Apogonia brevicollis

Scientific classification
- Kingdom: Animalia
- Phylum: Arthropoda
- Clade: Pancrustacea
- Class: Insecta
- Order: Coleoptera
- Suborder: Polyphaga
- Infraorder: Scarabaeiformia
- Family: Scarabaeidae
- Genus: Apogonia
- Species: A. brevicollis
- Binomial name: Apogonia brevicollis Moser, 1915

= Apogonia brevicollis =

- Genus: Apogonia
- Species: brevicollis
- Authority: Moser, 1915

Species of beetle

Apogonia brevicollis is a species of beetle of the family Scarabaeidae. It is found in India (Tamil Nadu).

== Description ==
Adults reach a length of about 11 mm.
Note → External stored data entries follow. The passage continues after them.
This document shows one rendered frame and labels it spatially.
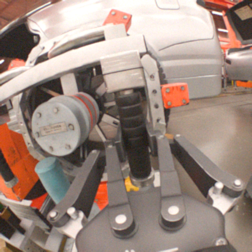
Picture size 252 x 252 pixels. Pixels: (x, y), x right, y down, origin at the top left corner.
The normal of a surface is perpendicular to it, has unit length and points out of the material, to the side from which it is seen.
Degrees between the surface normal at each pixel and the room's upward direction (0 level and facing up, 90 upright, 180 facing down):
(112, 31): 90
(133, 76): 90
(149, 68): 90
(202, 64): 90
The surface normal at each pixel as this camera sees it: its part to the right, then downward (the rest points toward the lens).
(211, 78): 0.01, 0.32
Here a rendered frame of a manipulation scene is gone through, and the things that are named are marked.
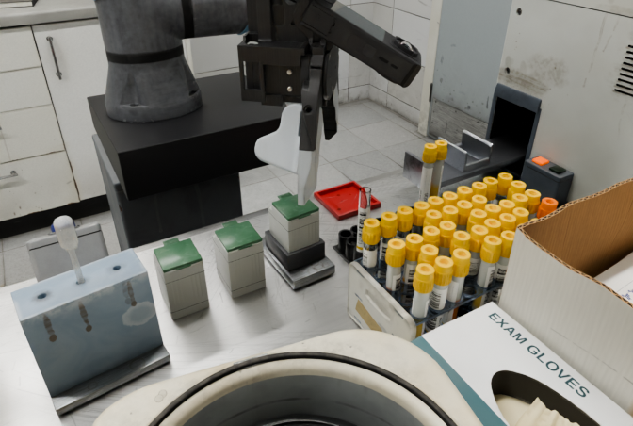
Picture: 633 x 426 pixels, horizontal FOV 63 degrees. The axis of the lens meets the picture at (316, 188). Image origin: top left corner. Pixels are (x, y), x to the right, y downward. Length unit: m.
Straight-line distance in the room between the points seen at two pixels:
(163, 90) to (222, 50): 2.13
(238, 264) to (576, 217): 0.33
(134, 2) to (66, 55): 1.34
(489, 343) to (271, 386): 0.18
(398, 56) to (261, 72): 0.12
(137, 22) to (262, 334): 0.48
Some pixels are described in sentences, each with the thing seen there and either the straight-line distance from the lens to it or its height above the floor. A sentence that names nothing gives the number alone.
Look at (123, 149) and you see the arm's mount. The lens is 0.74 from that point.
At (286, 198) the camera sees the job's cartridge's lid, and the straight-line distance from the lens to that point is 0.58.
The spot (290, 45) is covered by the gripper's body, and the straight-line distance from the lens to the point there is 0.47.
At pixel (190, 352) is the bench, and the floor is 0.87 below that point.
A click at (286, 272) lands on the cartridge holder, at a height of 0.89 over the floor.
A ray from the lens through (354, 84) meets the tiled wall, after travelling 3.42.
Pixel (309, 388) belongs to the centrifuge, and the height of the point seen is 0.97.
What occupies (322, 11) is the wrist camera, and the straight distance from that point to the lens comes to 0.46.
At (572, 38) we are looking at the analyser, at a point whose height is 1.09.
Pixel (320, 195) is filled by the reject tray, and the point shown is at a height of 0.88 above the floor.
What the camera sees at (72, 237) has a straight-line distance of 0.44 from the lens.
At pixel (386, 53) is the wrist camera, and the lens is 0.46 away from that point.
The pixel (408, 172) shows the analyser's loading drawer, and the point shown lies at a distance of 0.74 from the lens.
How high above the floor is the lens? 1.26
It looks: 31 degrees down
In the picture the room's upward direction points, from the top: straight up
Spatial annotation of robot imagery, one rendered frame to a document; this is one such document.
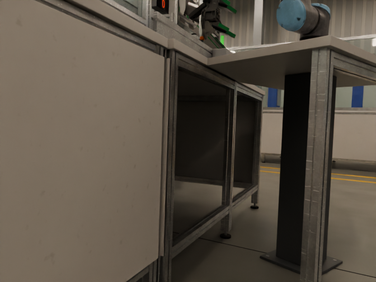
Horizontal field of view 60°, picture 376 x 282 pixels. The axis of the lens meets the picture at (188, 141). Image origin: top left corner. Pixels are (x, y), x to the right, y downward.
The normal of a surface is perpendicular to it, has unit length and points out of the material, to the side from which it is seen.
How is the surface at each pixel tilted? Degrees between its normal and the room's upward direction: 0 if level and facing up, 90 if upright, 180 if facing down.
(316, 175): 90
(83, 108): 90
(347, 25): 90
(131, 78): 90
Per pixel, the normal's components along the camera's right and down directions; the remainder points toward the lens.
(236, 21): -0.48, 0.03
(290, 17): -0.76, 0.14
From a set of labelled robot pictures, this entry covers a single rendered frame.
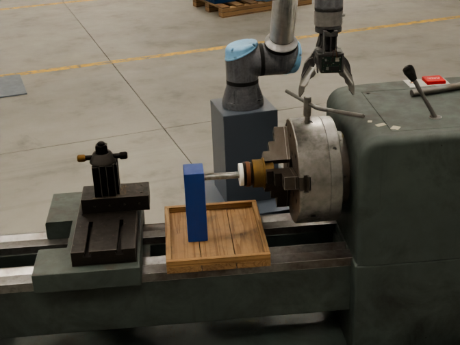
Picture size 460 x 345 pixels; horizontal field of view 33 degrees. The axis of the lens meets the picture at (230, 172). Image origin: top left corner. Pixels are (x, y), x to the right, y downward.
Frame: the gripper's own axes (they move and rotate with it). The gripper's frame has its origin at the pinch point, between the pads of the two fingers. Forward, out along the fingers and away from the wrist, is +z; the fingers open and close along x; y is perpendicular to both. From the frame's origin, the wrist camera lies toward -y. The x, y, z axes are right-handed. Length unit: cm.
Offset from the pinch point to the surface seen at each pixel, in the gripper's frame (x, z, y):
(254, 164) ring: -20.0, 21.8, -4.4
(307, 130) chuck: -5.0, 10.6, -1.6
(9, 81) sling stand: -212, 125, -466
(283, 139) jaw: -10.8, 16.8, -11.4
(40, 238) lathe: -88, 48, -14
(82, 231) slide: -71, 37, 4
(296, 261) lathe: -9.2, 47.2, 8.9
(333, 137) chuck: 2.3, 12.1, 0.9
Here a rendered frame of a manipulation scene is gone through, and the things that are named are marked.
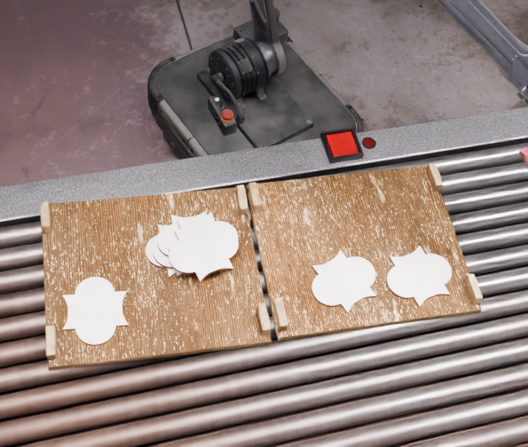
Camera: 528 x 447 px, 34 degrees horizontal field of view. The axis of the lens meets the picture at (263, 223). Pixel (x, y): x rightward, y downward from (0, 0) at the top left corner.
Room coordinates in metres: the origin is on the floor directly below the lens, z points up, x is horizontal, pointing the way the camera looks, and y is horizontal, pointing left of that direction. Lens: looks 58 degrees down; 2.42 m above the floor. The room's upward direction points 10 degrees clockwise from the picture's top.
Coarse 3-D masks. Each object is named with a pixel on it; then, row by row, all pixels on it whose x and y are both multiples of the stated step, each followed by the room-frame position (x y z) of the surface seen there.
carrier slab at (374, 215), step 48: (288, 192) 1.01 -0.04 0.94; (336, 192) 1.03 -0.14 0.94; (384, 192) 1.05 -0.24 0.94; (432, 192) 1.07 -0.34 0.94; (288, 240) 0.89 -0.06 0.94; (336, 240) 0.91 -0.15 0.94; (384, 240) 0.93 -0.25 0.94; (432, 240) 0.95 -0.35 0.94; (288, 288) 0.79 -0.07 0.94; (384, 288) 0.82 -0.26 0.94; (288, 336) 0.69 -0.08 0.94
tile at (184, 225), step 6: (210, 216) 0.89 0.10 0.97; (180, 222) 0.87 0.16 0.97; (186, 222) 0.87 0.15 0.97; (192, 222) 0.88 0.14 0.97; (198, 222) 0.88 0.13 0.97; (204, 222) 0.88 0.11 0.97; (210, 222) 0.88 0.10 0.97; (216, 222) 0.89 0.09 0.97; (222, 222) 0.89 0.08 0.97; (180, 228) 0.86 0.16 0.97; (186, 228) 0.86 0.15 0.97; (192, 228) 0.86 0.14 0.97; (228, 228) 0.88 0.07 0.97; (174, 234) 0.84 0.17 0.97; (234, 234) 0.86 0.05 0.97; (174, 240) 0.83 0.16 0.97; (168, 246) 0.81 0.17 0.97
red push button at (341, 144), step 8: (328, 136) 1.18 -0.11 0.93; (336, 136) 1.18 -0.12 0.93; (344, 136) 1.19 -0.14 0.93; (328, 144) 1.16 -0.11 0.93; (336, 144) 1.16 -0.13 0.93; (344, 144) 1.16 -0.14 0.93; (352, 144) 1.17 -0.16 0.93; (336, 152) 1.14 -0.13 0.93; (344, 152) 1.14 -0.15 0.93; (352, 152) 1.15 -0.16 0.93
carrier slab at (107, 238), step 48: (192, 192) 0.96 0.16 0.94; (48, 240) 0.80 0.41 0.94; (96, 240) 0.81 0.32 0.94; (144, 240) 0.83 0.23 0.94; (240, 240) 0.87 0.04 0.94; (48, 288) 0.70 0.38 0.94; (144, 288) 0.73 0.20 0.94; (192, 288) 0.75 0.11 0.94; (240, 288) 0.77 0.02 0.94; (144, 336) 0.63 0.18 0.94; (192, 336) 0.65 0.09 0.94; (240, 336) 0.67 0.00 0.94
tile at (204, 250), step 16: (208, 224) 0.87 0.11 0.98; (192, 240) 0.83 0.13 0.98; (208, 240) 0.84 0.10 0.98; (224, 240) 0.84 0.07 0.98; (176, 256) 0.79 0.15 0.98; (192, 256) 0.79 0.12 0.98; (208, 256) 0.80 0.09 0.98; (224, 256) 0.81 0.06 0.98; (192, 272) 0.76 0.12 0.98; (208, 272) 0.77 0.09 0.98
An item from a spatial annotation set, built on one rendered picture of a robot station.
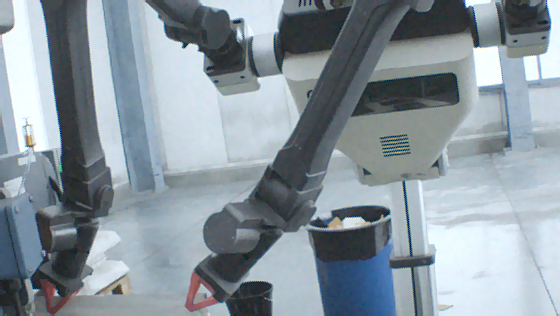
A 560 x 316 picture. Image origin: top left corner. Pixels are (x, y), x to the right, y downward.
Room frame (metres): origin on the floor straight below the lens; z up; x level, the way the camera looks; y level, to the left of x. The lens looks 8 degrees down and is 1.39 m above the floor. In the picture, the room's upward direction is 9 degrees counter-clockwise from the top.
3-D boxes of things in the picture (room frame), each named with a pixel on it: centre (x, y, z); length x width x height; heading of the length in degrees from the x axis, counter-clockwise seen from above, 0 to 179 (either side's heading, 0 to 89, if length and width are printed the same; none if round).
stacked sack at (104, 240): (4.32, 1.48, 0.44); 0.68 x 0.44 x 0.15; 164
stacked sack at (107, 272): (4.33, 1.47, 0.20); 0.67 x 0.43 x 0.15; 164
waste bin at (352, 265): (3.21, -0.33, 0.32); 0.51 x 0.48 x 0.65; 164
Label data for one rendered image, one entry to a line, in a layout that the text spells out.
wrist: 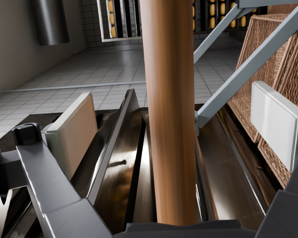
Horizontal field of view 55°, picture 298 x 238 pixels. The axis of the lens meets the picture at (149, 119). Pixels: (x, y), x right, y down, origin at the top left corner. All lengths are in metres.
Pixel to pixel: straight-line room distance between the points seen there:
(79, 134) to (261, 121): 0.11
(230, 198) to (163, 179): 0.79
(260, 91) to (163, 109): 0.06
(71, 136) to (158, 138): 0.06
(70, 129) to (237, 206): 0.82
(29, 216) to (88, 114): 0.86
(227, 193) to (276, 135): 0.84
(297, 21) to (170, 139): 0.44
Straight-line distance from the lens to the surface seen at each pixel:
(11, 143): 1.62
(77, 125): 0.17
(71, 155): 0.16
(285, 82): 1.14
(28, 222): 1.01
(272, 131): 0.17
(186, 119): 0.18
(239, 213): 0.93
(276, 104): 0.17
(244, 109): 1.59
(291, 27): 0.58
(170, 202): 0.20
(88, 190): 0.81
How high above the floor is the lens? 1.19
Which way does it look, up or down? 4 degrees up
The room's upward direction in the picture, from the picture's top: 93 degrees counter-clockwise
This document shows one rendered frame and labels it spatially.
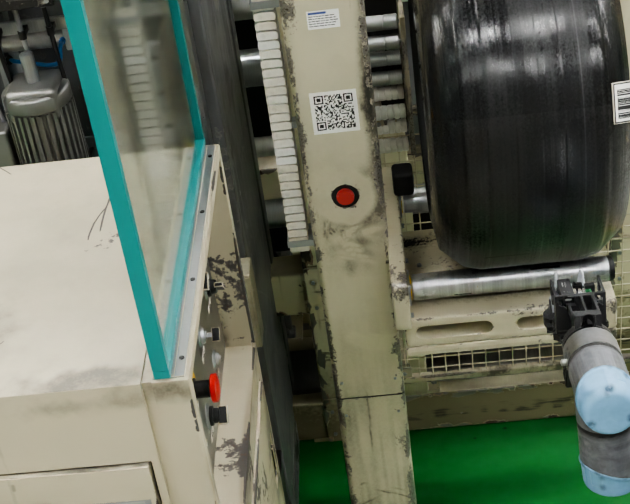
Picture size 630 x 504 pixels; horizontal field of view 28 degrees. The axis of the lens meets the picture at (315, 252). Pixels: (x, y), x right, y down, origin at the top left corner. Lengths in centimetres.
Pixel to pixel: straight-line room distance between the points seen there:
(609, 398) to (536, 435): 156
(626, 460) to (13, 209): 91
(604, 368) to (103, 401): 63
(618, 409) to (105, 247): 70
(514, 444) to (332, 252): 113
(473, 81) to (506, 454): 147
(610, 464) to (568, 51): 58
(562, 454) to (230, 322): 129
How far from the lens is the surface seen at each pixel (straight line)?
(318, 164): 207
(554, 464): 310
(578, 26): 186
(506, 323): 215
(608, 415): 163
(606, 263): 215
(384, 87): 247
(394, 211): 225
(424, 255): 239
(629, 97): 188
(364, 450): 245
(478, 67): 183
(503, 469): 309
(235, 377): 201
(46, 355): 152
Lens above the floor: 215
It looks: 34 degrees down
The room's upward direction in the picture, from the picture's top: 8 degrees counter-clockwise
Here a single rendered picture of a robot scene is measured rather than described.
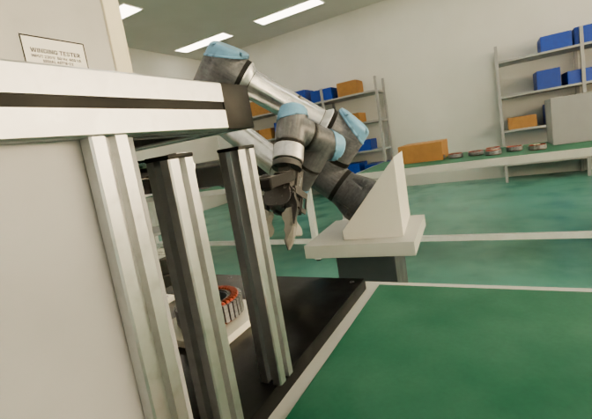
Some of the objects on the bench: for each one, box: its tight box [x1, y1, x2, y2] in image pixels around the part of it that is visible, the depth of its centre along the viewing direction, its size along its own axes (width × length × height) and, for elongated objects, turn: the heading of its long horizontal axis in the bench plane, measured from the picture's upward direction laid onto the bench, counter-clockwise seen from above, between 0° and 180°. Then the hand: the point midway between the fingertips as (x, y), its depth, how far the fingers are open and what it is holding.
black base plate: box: [166, 275, 366, 419], centre depth 69 cm, size 47×64×2 cm
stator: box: [174, 285, 244, 329], centre depth 64 cm, size 11×11×4 cm
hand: (273, 244), depth 82 cm, fingers open, 6 cm apart
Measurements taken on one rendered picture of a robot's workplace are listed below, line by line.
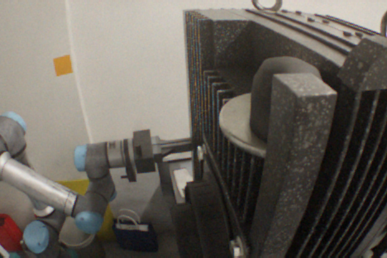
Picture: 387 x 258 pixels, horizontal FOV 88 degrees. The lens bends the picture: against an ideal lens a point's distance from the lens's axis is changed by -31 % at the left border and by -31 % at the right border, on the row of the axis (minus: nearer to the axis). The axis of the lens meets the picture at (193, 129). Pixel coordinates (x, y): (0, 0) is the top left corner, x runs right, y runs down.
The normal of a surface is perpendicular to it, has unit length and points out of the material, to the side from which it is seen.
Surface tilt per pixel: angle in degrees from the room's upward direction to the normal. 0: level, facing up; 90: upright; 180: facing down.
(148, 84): 90
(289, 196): 90
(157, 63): 90
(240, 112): 0
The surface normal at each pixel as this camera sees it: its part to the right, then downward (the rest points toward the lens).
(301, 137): 0.18, 0.52
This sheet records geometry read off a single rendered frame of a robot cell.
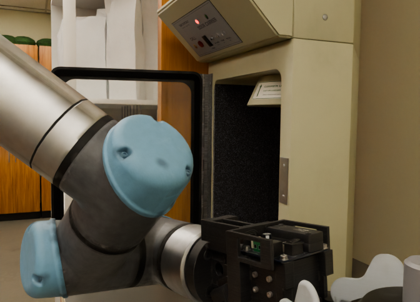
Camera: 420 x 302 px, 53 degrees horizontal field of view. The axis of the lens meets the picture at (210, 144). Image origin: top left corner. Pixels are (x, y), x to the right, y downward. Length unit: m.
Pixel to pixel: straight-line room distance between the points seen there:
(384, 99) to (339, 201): 0.46
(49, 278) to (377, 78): 0.90
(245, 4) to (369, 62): 0.58
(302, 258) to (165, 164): 0.13
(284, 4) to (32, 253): 0.45
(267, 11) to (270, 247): 0.38
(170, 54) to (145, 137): 0.62
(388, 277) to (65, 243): 0.27
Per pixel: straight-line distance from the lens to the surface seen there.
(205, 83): 0.91
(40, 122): 0.35
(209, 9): 0.71
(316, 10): 0.67
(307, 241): 0.35
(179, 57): 0.95
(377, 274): 0.36
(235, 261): 0.35
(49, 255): 0.42
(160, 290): 0.91
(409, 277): 0.29
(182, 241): 0.43
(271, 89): 0.73
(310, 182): 0.65
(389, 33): 1.11
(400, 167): 1.06
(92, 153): 0.34
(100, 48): 1.94
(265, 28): 0.63
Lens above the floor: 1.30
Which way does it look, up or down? 4 degrees down
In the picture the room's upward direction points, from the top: 1 degrees clockwise
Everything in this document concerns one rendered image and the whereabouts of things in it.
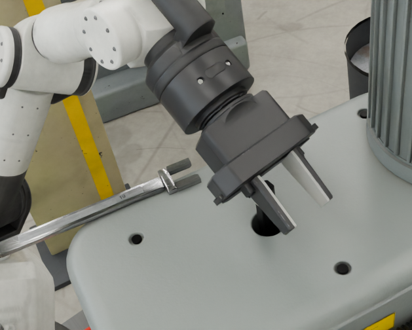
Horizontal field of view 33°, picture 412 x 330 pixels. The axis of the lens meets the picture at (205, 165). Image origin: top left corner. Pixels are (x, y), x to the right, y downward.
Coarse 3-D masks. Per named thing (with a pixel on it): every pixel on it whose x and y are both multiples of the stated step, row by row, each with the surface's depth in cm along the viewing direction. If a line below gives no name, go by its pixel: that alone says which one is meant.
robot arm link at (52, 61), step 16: (32, 16) 88; (48, 16) 82; (64, 16) 79; (32, 32) 86; (48, 32) 82; (64, 32) 79; (32, 48) 86; (48, 48) 83; (64, 48) 81; (80, 48) 79; (32, 64) 87; (48, 64) 88; (64, 64) 89; (80, 64) 91; (16, 80) 87; (32, 80) 88; (48, 80) 89; (64, 80) 90; (80, 80) 91
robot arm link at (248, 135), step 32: (192, 64) 65; (224, 64) 66; (192, 96) 65; (224, 96) 66; (256, 96) 68; (192, 128) 69; (224, 128) 66; (256, 128) 66; (288, 128) 67; (224, 160) 65; (256, 160) 65; (224, 192) 65
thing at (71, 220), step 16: (160, 176) 82; (192, 176) 81; (128, 192) 81; (144, 192) 81; (96, 208) 80; (112, 208) 80; (48, 224) 80; (64, 224) 79; (80, 224) 79; (16, 240) 79; (32, 240) 78; (0, 256) 78
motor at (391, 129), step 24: (384, 0) 65; (408, 0) 61; (384, 24) 67; (408, 24) 63; (384, 48) 69; (408, 48) 65; (384, 72) 71; (408, 72) 67; (384, 96) 73; (408, 96) 69; (384, 120) 74; (408, 120) 71; (384, 144) 76; (408, 144) 73; (408, 168) 75
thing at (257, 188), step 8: (248, 184) 66; (256, 184) 65; (264, 184) 65; (248, 192) 66; (256, 192) 66; (264, 192) 65; (272, 192) 66; (256, 200) 67; (264, 200) 66; (272, 200) 65; (264, 208) 67; (272, 208) 65; (280, 208) 65; (272, 216) 66; (280, 216) 65; (288, 216) 65; (280, 224) 66; (288, 224) 65; (288, 232) 66
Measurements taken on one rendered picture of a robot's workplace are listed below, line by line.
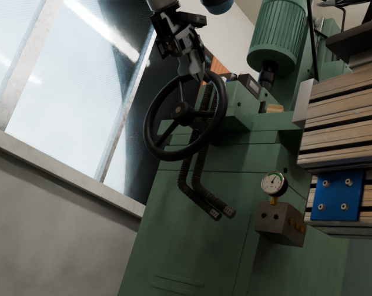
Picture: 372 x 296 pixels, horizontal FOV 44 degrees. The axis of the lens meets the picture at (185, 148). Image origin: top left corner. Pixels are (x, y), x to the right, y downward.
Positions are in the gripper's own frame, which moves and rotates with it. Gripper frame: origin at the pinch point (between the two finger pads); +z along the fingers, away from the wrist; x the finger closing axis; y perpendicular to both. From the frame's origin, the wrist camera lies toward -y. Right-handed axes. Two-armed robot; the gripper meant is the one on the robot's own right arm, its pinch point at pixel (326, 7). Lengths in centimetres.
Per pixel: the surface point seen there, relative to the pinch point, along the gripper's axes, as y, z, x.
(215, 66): -12, 144, -132
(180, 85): -17, 26, 47
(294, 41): -9.1, 13.2, -1.3
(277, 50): -11.1, 15.7, 6.3
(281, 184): -44, -7, 53
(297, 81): -23.1, 14.8, -3.8
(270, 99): -27.2, 18.4, 10.8
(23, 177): -53, 149, 34
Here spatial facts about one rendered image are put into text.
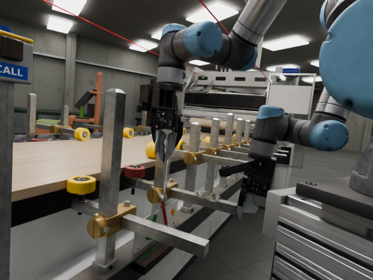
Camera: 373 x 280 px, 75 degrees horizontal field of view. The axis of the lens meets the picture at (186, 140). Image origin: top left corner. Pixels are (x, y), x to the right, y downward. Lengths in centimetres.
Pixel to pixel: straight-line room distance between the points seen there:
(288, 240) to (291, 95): 283
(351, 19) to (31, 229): 81
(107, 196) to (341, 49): 56
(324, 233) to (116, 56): 1030
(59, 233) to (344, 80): 82
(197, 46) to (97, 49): 987
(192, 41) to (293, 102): 275
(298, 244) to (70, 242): 69
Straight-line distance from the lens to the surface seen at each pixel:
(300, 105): 324
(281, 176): 333
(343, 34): 31
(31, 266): 88
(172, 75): 65
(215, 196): 82
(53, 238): 88
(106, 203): 67
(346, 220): 46
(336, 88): 31
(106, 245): 71
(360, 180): 44
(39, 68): 1000
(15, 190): 75
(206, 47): 56
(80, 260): 96
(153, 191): 84
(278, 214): 52
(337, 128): 67
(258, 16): 64
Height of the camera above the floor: 113
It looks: 6 degrees down
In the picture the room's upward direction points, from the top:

They are similar in shape to Apogonia coriacea, but smaller and differently sculpted. It is black with a faint bronze sheen. The middle of the thorax, the femora, and the tarsi are reddish-brown. The head is strongly punctate, and the frons bears two flat, unpunctate tubercles behind the suture. The clypeus is short, its anterior margin is truncate, and the anterior angles are rounded. The antennae are brown. The pronotum is very short. It is sparsely punctate, its posterior angles are rounded, and the pointed anterior angles are somewhat projecting. The scutellum is either smooth or shows a few extremely fine punctures. The elytra are moderately densely and strongly punctate, and the ribs are narrow and unpunctate. The short-haired punctures on the pygidium are also moderately densely spaced. The underside is widely dotted in the middle, while towards the sides the dots are somewhat closer together and coarser. All dots bear short, light-coloured hairs.